“Just the Facts, Ma’am”

Posted: February 5, 2015 in Uncategorized, When Church Hurts
Tags: , , , ,

Every once in a while, someone will say to me, “Well, there are two sides to every story.”

Yes, that’s true. And that’s why in my series, “21 Days to Healing,” day 6 encourages people to write down “just the facts” of their story.

Facts are difficult to dispute. They aren’t cluttered with emotion, nor do they bring with them the discoloration of perspective. They are simply facts. In my day 6 post, I listed the following facts about what happened to me in my former church (not an exhaustive list):

1) I was told that I could not attend, serve, or participate.
2) I was never told the reason for being ostracized despite repeated requests.
3) I was told that the reason could not be revealed or there could be “legal ramifications.”
4) I was treated harshly by the personnel committee.
5) My requests for help from the senior pastor were ignored and avoided.
6) My requests for meetings were ignored or cancelled.
7) The people who delivered the messages that I was unworthy had no relationship with me.
8) Denominational and church protocol for handling church discipline were not followed (I was never told I was under church discipline, but I was treated that way.)
9) I was told that I could not share what had happened or how I was being treated with anyone – not even my husband.

Now, if you were to sit down with the senior pastor or his brother (the one who told us not to come back), and read off each of these items, and they were to dispute these facts, they would be liars.

I was told repeatedly that I could not attend, serve, or participate.

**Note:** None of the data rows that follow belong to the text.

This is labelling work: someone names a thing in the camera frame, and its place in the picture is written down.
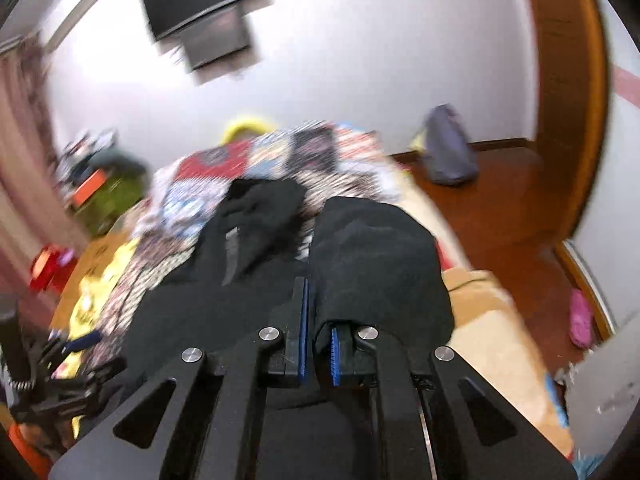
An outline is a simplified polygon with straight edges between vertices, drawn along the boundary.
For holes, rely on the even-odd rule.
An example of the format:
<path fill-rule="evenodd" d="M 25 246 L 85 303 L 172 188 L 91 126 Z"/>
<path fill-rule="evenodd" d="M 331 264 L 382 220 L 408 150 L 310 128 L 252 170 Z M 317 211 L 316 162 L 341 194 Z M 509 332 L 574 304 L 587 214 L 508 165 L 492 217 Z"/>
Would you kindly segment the black zip hoodie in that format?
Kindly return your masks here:
<path fill-rule="evenodd" d="M 76 460 L 86 479 L 371 479 L 367 393 L 306 375 L 333 321 L 412 355 L 454 315 L 432 234 L 402 209 L 334 197 L 297 255 L 303 185 L 232 182 L 192 254 L 146 292 L 126 368 Z"/>

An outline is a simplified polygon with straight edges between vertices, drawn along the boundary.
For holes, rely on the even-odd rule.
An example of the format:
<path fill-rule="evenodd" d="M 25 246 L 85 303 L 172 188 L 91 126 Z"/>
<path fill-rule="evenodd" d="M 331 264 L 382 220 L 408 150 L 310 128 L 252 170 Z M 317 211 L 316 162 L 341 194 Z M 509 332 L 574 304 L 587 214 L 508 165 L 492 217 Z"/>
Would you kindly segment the yellow duck print blanket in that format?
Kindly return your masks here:
<path fill-rule="evenodd" d="M 117 340 L 107 327 L 111 307 L 122 291 L 122 279 L 134 258 L 140 240 L 129 235 L 126 244 L 120 246 L 111 263 L 100 278 L 86 276 L 80 282 L 80 298 L 77 300 L 65 330 L 70 339 L 78 338 L 97 330 L 102 340 L 94 347 L 68 356 L 54 372 L 56 378 L 72 378 L 80 372 L 90 370 L 114 359 L 119 354 Z"/>

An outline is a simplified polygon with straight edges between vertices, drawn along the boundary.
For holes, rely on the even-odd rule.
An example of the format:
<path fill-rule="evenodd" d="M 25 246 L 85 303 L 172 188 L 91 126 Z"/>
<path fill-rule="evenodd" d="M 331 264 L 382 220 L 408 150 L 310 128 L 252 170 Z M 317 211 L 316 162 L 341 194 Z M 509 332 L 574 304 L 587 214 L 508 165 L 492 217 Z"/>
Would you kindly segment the red bag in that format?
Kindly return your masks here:
<path fill-rule="evenodd" d="M 29 288 L 33 292 L 53 290 L 61 295 L 76 264 L 77 257 L 72 248 L 47 244 L 32 260 Z"/>

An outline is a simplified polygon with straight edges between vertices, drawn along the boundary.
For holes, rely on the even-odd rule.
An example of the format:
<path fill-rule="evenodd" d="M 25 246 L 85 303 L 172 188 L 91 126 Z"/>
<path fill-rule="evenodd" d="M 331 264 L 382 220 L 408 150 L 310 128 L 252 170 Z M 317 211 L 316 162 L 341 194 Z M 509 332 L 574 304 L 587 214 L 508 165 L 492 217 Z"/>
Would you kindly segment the green patterned box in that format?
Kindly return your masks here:
<path fill-rule="evenodd" d="M 106 182 L 87 203 L 79 208 L 70 206 L 74 217 L 92 237 L 107 233 L 127 210 L 142 200 L 144 195 L 144 177 L 105 173 Z"/>

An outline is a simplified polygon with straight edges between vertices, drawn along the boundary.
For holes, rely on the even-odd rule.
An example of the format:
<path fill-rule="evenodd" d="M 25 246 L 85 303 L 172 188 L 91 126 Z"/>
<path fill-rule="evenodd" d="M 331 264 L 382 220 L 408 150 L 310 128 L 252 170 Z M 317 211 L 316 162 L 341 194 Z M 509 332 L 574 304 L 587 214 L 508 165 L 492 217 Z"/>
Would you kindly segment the striped pink curtain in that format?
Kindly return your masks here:
<path fill-rule="evenodd" d="M 84 249 L 86 230 L 56 189 L 58 163 L 35 36 L 1 53 L 1 274 L 28 280 L 47 244 Z"/>

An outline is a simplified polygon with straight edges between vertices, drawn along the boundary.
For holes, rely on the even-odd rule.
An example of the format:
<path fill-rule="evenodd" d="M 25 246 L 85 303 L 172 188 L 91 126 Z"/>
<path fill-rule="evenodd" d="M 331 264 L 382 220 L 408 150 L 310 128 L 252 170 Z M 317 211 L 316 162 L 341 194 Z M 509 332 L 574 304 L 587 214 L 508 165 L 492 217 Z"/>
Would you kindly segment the beige bed sheet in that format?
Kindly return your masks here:
<path fill-rule="evenodd" d="M 436 238 L 456 328 L 450 344 L 566 458 L 574 440 L 554 381 L 514 300 L 494 274 L 471 266 L 435 203 L 395 168 L 398 206 Z"/>

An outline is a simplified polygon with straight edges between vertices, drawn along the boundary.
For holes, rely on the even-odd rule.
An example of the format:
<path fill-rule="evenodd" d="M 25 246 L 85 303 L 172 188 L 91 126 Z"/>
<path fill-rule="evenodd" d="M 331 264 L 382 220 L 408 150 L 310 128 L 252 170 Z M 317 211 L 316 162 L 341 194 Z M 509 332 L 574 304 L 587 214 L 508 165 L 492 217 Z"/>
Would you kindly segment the orange flat box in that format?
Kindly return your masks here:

I have documentation to prove it.

I was never told the reason. I have myriad emails asking the senior pastor for this information with no response forthcoming. They would have to provide documentation that refutes this claim.

My requests for help and meetings are well-documented, as well, as are the cancelled meetings. I have the emails making the requests. The pastor would not be able to provide responses to those specific requests. I also have emails indicating cancellations of meetings.

The lack of relationship was and is still true. Were you to ask any of the message-bearers to list pertinent instances in which they communicated with me beyond a “hello” in the hallway, they could not provide an answer.

If denominational and church protocol for handling church discipline had been followed, there would have been formal meetings and written documentation presented to me. It doesn’t exist.

I realize the other things on this list probably fall into a “he said/she said” catagory, but I don’t even need those points to shore up the facts as they stand. And, as I said earlier, this is not an exhaustive list. But it is enough to justify my claim that I was spiritually abused.

So, the next time someone, whether hinting or blatantly stating, tells you that “there are two sides to every story,” make sure you have your facts ready. Challenge them to ask for evidence that what you are saying is in error or discolored or just a product of your emotionalism.

To any of my detractors, go ahead. Ask the senior pastor or his brother for documentation of the ways that my requests for help were answered. Or documentation of their appropriate handling of church discipline through formal meetings and written documents that were presented to me. Ask them for the documentation of the meetings they set up and mediated with those who had grievances against me and the steps that were taken to reach a resolution.

And when they can’t provide the evidence or the documentation, ask them why they didn’t do those things. Because that has nothing to do with our conflicting stories and everything to do with the facts of what actually took place.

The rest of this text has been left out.